Sophisticated Finance Market

In northern European countries such as the UK, Ireland, etc the financial market place can be described as sophisticated, with a stable political, economic and property environment allowing banks to be more adventurous and confident in their lending policies.

Loans of 80% to 90% of the value of the property are available usually on an interest only basis as the lenders are aware that investors will use equity release for financing further investments but feel comfortable because their loan is secured against a stable asset.

The key factor is the affordability of these loans. Set up costs can be very low and as the loan is on an interest only basis the monthly repayments are also as low as possible, making this form of funding truly accessible to the majority of home owners.

For existing buy to let investors this allows rental income to cover the mortgage payments leaving a self funding asset appreciating each year until the equity is released.

In addition there is a greater number of self certification and non status finance products allowing equity to be released easily and quickly.

Please remember that your property is at risk if you fail to maintain the mortgage payments each month therefore consider the monthly repayment carefully.
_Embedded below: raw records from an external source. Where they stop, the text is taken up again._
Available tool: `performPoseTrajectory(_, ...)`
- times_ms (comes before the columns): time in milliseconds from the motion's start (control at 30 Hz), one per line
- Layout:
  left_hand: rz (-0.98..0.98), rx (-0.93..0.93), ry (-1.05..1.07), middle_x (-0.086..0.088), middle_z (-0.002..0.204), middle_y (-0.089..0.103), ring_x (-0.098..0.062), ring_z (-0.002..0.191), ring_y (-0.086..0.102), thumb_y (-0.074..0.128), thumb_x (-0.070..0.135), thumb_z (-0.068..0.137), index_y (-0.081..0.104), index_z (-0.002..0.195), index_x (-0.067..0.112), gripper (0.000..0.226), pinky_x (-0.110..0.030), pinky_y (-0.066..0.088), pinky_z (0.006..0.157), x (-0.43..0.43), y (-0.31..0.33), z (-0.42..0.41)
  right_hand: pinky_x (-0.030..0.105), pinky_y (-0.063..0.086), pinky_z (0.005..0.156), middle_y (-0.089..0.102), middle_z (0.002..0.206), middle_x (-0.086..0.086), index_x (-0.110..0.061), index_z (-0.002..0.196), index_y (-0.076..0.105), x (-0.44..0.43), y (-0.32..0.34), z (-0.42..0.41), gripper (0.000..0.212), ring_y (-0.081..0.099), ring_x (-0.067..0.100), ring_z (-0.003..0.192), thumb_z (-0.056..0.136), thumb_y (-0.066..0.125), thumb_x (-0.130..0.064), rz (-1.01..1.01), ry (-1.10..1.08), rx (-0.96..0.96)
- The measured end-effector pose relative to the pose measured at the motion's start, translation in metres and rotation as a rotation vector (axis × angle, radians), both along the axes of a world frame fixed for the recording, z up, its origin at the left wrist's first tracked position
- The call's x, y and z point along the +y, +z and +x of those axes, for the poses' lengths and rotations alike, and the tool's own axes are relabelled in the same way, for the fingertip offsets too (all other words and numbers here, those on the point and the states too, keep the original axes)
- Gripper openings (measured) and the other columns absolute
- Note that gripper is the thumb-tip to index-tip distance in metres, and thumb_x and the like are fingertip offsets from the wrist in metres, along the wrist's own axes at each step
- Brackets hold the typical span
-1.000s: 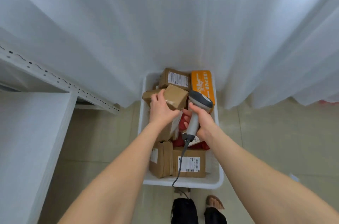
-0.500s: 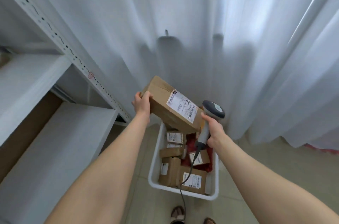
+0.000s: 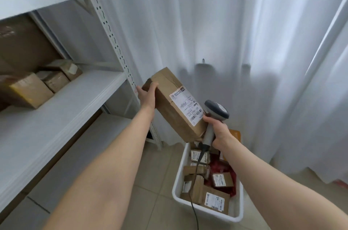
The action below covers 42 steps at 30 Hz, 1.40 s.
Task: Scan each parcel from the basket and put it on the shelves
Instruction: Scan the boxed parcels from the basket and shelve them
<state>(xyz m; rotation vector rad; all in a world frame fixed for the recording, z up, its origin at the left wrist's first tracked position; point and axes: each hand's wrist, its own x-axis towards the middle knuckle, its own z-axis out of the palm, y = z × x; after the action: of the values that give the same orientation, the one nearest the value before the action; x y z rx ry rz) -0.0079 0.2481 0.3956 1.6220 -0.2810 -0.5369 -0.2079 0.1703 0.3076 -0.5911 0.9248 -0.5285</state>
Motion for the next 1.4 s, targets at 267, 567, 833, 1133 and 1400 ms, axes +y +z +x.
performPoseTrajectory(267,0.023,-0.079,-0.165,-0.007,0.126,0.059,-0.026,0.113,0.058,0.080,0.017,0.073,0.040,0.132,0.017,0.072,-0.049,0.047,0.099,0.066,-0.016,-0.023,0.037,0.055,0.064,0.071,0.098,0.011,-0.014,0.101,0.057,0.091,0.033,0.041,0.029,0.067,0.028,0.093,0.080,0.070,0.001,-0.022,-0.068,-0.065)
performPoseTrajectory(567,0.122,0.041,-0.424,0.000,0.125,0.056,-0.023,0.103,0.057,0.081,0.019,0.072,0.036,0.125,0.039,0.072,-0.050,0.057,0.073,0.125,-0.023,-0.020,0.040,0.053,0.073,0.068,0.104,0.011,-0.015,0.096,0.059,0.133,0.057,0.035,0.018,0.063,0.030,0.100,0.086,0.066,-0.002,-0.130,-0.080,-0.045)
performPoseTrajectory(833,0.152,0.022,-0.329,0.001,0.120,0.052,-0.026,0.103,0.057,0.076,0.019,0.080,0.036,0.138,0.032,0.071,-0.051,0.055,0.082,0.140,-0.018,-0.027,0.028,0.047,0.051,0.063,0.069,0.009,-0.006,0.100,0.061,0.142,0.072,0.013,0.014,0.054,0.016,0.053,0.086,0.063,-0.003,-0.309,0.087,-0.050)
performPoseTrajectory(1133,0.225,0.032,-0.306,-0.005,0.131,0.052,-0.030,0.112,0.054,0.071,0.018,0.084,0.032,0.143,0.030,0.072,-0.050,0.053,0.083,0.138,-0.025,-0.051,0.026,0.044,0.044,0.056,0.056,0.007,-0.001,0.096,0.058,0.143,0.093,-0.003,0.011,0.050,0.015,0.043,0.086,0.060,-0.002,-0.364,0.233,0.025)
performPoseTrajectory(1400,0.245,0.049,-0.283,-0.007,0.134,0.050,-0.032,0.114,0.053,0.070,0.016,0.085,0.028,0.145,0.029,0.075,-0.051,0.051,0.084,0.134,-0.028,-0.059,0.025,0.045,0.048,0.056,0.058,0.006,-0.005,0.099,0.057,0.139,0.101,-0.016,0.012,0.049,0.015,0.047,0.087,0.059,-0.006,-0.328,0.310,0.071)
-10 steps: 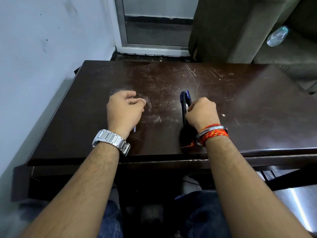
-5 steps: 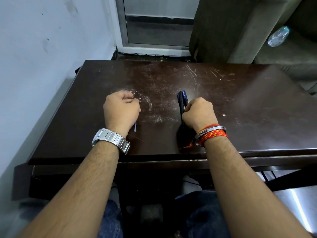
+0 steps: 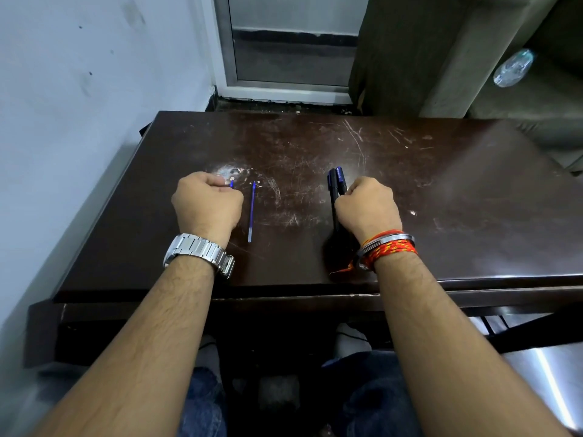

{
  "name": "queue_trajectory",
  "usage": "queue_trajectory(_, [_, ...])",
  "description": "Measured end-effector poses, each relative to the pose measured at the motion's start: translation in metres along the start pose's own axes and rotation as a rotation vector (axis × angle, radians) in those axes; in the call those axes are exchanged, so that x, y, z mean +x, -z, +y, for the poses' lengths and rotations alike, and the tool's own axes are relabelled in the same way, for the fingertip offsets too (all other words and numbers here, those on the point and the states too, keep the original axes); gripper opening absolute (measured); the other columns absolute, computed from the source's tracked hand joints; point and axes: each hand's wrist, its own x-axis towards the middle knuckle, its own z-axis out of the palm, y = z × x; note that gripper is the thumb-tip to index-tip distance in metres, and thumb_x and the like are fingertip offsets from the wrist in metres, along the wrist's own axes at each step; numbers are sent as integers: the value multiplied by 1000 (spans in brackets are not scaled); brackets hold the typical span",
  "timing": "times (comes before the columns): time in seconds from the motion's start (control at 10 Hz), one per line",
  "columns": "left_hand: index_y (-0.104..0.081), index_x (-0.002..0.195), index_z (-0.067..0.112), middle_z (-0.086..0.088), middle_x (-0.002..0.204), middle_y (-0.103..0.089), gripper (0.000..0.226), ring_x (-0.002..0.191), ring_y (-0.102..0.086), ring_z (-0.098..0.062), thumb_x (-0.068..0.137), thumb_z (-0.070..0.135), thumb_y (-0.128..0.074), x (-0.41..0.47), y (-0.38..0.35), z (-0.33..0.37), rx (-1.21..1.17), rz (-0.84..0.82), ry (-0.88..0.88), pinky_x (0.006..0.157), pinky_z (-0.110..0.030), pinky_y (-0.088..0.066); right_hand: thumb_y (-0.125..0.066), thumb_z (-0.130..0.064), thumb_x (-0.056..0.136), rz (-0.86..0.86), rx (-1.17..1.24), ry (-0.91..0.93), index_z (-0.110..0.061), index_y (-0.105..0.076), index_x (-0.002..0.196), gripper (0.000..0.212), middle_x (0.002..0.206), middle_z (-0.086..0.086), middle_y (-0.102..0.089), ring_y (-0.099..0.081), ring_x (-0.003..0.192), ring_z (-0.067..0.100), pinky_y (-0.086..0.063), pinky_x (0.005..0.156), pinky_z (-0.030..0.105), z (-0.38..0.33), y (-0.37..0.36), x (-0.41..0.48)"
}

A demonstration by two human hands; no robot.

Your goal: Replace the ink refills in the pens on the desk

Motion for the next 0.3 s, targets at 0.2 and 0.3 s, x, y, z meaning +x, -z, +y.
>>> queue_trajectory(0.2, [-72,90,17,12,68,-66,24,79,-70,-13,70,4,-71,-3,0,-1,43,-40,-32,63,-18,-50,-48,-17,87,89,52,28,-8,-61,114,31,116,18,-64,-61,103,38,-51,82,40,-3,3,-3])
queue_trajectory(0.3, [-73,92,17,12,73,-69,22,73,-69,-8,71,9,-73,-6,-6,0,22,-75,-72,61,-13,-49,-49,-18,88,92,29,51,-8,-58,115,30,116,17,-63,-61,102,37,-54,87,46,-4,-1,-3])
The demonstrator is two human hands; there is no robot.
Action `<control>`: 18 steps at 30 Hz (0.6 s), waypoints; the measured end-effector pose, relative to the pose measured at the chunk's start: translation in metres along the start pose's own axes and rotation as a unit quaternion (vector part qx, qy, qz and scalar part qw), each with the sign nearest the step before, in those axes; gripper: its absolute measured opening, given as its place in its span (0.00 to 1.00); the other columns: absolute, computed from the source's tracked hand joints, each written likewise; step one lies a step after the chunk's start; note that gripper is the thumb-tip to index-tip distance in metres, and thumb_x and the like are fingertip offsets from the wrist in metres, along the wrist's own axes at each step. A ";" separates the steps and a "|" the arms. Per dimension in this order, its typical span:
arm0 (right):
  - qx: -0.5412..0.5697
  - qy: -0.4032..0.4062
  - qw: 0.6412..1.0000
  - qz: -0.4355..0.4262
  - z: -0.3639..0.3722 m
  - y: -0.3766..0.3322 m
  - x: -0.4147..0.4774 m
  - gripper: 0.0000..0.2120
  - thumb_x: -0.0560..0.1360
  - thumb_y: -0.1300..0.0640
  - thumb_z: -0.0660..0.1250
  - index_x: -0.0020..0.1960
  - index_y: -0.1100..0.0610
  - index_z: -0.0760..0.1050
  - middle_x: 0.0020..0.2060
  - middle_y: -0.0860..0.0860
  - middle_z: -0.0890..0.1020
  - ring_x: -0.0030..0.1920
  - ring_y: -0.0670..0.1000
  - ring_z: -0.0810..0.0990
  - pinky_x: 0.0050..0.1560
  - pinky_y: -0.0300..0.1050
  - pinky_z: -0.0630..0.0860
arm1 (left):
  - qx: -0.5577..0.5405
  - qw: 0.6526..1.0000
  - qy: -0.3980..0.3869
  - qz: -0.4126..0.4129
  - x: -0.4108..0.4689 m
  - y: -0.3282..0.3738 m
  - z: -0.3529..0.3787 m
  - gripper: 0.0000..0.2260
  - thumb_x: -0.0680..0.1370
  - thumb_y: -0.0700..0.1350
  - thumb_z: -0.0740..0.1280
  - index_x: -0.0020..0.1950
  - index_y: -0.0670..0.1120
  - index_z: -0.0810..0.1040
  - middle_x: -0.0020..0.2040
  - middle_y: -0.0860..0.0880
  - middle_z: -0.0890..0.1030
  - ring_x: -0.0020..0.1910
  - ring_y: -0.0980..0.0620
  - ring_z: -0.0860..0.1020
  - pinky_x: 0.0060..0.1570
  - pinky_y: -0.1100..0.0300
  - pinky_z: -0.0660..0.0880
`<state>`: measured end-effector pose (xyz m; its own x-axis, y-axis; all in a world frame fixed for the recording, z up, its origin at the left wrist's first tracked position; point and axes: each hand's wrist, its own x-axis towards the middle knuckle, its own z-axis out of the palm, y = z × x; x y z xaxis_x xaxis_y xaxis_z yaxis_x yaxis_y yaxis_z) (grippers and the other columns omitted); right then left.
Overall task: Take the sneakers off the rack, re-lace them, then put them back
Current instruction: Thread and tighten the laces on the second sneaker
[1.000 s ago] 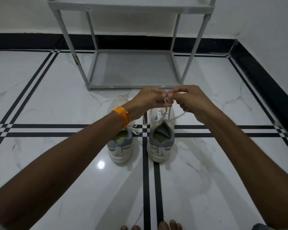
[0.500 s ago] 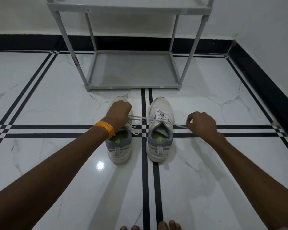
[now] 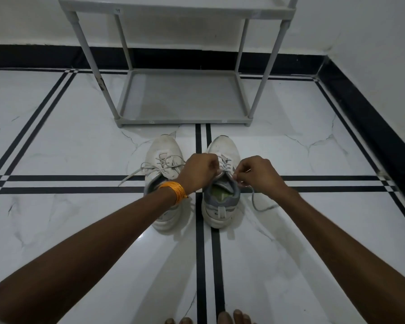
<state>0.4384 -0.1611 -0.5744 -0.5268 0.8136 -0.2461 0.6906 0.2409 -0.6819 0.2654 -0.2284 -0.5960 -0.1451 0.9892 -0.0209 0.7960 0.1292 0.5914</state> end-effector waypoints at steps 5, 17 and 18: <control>-0.121 0.026 0.992 -0.023 0.016 -0.005 0.002 0.08 0.75 0.62 0.65 0.38 0.65 0.76 0.38 0.60 0.83 0.42 0.60 0.81 0.38 0.46 0.70 | 0.011 0.998 -0.051 -0.027 -0.002 -0.005 0.001 0.06 0.79 0.41 0.62 0.52 0.39 0.75 0.49 0.38 0.82 0.45 0.40 0.80 0.46 0.49 0.78; -0.274 0.048 0.950 -0.143 0.038 -0.010 0.005 0.09 0.74 0.61 0.68 0.53 0.60 0.73 0.47 0.59 0.83 0.45 0.60 0.80 0.43 0.49 0.73 | 0.151 0.987 -0.059 0.011 -0.013 -0.008 -0.019 0.05 0.77 0.39 0.65 0.50 0.39 0.75 0.48 0.35 0.80 0.47 0.36 0.77 0.40 0.55 0.67; -0.292 0.051 0.942 -0.160 0.036 -0.007 0.005 0.09 0.73 0.61 0.69 0.52 0.60 0.74 0.46 0.59 0.83 0.45 0.60 0.80 0.43 0.48 0.72 | 0.173 0.983 -0.052 0.028 -0.015 -0.007 -0.021 0.05 0.76 0.40 0.66 0.50 0.39 0.75 0.47 0.36 0.80 0.46 0.36 0.77 0.39 0.55 0.66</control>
<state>0.4131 -0.1782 -0.5952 -0.7245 0.6893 -0.0056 0.6750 0.7078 -0.2082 0.2490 -0.2453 -0.5830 -0.0486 0.9949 -0.0881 0.9561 0.0719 0.2840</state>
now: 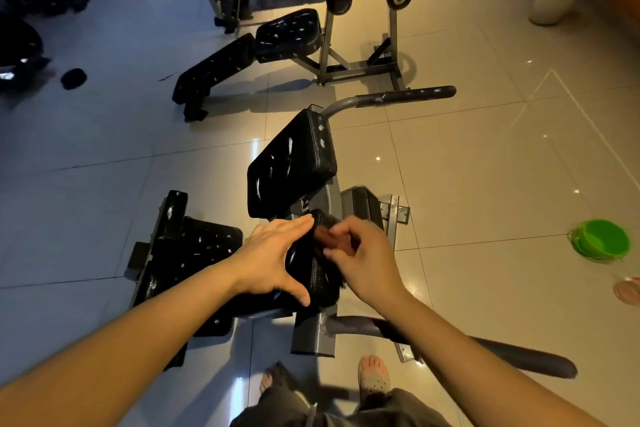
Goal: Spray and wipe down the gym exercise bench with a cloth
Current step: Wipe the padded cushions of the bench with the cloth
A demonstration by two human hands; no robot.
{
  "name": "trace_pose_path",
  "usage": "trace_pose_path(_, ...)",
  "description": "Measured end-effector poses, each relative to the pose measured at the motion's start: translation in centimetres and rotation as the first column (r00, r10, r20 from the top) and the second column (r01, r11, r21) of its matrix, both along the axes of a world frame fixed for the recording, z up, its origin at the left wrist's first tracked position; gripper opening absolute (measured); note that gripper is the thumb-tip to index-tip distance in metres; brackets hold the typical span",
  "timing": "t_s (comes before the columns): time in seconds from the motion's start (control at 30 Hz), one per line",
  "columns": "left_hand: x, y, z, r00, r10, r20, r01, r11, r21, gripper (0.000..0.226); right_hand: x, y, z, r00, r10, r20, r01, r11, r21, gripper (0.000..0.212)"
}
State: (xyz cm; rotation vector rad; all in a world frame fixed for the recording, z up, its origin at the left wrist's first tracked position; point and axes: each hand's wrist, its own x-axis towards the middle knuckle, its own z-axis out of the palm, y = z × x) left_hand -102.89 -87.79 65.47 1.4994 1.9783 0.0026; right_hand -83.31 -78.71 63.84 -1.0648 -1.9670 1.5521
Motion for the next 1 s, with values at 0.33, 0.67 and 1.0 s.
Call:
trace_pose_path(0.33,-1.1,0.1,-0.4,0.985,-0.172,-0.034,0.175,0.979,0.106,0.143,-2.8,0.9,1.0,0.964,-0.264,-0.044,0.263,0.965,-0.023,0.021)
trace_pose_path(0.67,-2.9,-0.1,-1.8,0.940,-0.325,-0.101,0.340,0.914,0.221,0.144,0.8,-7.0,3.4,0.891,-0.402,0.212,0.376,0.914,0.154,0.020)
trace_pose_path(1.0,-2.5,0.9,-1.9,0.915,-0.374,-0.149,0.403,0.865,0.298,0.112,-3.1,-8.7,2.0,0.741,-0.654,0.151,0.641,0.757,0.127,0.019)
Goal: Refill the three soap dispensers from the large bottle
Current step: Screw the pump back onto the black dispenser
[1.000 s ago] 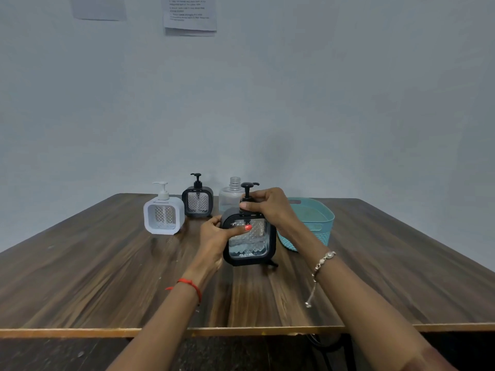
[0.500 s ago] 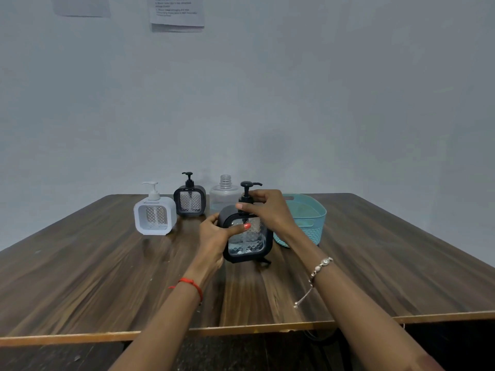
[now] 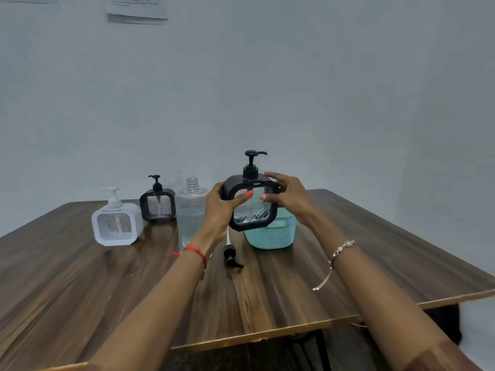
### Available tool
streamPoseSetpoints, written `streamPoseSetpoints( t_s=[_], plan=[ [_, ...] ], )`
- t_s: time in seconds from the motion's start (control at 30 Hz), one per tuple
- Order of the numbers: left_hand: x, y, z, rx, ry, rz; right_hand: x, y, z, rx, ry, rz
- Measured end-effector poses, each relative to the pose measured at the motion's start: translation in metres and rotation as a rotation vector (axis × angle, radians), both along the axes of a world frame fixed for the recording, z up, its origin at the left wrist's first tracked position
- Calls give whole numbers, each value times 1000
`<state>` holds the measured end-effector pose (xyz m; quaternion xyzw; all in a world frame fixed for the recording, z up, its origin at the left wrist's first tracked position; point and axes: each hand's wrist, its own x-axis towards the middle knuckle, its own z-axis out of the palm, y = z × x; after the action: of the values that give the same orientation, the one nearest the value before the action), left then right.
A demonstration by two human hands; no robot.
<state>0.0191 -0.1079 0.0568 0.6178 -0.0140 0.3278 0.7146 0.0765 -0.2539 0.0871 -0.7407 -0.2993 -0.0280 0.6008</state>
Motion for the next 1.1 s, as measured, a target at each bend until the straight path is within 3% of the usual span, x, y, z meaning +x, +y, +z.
streamPoseSetpoints(
  t_s=[0.37,0.63,0.73,0.93,1.1],
  plan=[
    [76,-25,9,200,-12,10,55,-21,7,-41,-166,-161],
    [99,-20,-26,363,172,11,75,-19,-23,-271,-122,-204],
    [106,-15,-39,504,191,88,77,-18,-32,-371,-131,-191],
    [109,-12,-52,606,232,118,92,-11,-53,-591,-174,-279],
    [109,-13,-54,682,292,181,94,-10,-58,-596,-166,-309]
  ],
)
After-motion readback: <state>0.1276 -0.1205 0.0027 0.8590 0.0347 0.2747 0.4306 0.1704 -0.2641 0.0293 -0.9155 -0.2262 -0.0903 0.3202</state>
Less Sophisticated Finance Market

In many emerging markets and even established markets such as Spain and Italy there is or has been a level of instability in the past which means that banks and lenders are more cautious in their lending policies often limiting the amount that may be borrowed or the purpose for which it may be borrowed.

In the case of new emerging markets finance may not be available for non residents yet.

Many investors have purchased property abroad over the past few years and have discovered the value over that time has increased significantly, potentially allowing equity to be released.

This is ideal when considering the next investment, however please be aware that equity release is a product seen in more sophisticated financial markets as already mentioned, therefore you may not be able to release as much from the property or as easily as you would have hoped.

It is important to obtain professional financial advice from an experienced mortgage of finance consultant in that country to establish what is achievable.